**INFORMATION SHOWN:**

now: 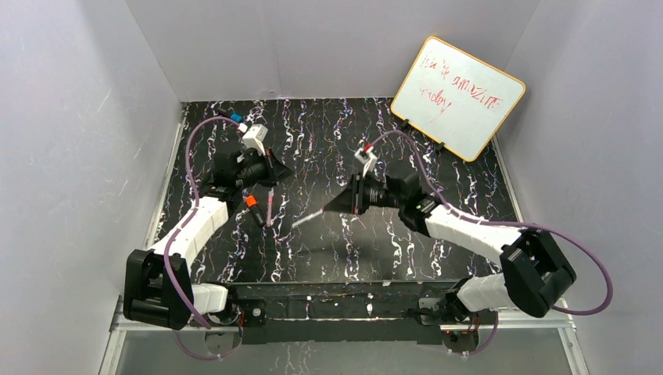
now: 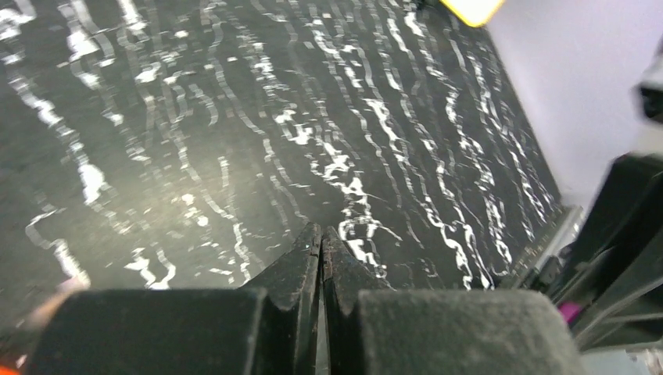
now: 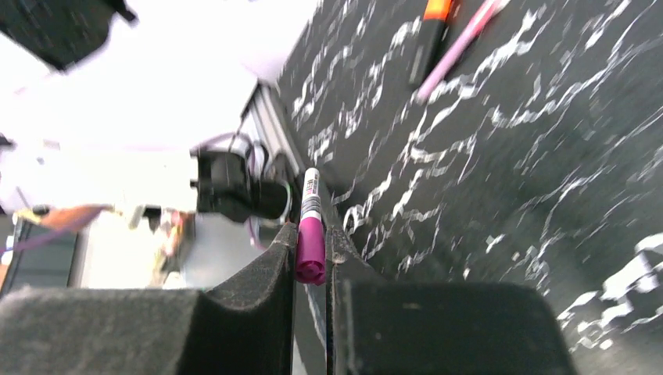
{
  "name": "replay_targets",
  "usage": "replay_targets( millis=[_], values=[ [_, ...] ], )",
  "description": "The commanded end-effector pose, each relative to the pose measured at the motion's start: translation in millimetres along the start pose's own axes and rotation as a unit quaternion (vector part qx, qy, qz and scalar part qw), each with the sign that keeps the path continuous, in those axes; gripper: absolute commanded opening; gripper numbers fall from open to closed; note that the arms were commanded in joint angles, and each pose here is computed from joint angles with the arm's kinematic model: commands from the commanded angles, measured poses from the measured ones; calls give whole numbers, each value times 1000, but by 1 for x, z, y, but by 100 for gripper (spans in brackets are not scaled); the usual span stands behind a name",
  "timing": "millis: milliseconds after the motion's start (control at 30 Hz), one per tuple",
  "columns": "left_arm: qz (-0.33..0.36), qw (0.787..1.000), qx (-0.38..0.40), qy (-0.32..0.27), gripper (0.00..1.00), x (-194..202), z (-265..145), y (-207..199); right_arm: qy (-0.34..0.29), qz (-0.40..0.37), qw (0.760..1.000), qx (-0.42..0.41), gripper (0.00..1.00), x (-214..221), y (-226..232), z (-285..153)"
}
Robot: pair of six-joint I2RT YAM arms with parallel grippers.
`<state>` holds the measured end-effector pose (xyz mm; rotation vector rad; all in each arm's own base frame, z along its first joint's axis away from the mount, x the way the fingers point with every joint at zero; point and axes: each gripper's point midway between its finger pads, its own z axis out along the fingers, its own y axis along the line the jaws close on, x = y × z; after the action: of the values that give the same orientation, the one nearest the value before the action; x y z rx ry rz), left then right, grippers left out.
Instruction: Insert the pens into the pen caps
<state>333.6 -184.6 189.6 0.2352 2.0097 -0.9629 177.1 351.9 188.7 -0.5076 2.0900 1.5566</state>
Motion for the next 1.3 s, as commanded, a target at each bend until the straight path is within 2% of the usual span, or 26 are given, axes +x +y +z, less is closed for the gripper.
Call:
replay_targets(
  millis=[0, 300, 500, 967, 1167, 1267],
  values=[
    [-20, 995, -92, -19, 0, -12, -21, 33, -39, -9, 999, -29, 1, -57, 7, 0],
    [-67, 975, -212, -29, 0, -14, -55, 82, 16, 41, 997, 67, 1, -86, -61, 20],
    [-67, 973, -219, -27, 0, -15, -60, 86, 40, 84, 988, 126, 1, -87, -108, 14],
    [-74, 973, -220, -19, 0, -9, -62, 90, 73, 197, 967, 142, 1, -59, -169, 24],
    [-71, 973, -221, -14, 0, -8, -62, 91, 68, 216, 963, 145, 1, -54, -184, 28],
    [-72, 972, -223, -13, 0, -7, -62, 93, 64, 226, 961, 144, 10, -52, -190, 28]
  ],
)
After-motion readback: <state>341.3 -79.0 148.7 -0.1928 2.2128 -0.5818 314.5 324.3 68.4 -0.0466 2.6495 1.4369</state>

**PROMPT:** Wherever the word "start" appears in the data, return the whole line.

**SOLUTION:**
  "description": "The commanded end-effector pose, each relative to the pose measured at the motion's start: translation in millimetres along the start pose's own axes and rotation as a unit quaternion (vector part qx, qy, qz and scalar part qw), each with the sign that keeps the path continuous, in those axes; gripper: absolute commanded opening; gripper numbers fall from open to closed; note that the arms were commanded in joint angles, and each pose here is computed from joint angles with the arm's kinematic model: commands from the commanded angles, measured poses from the measured ones; calls give whole numbers, each value times 1000, but by 1 for x, z, y, but by 100 for gripper (spans in brackets are not scaled); the usual span stands behind a name",
  "timing": "millis: milliseconds after the motion's start (control at 30 Hz), one per tuple",

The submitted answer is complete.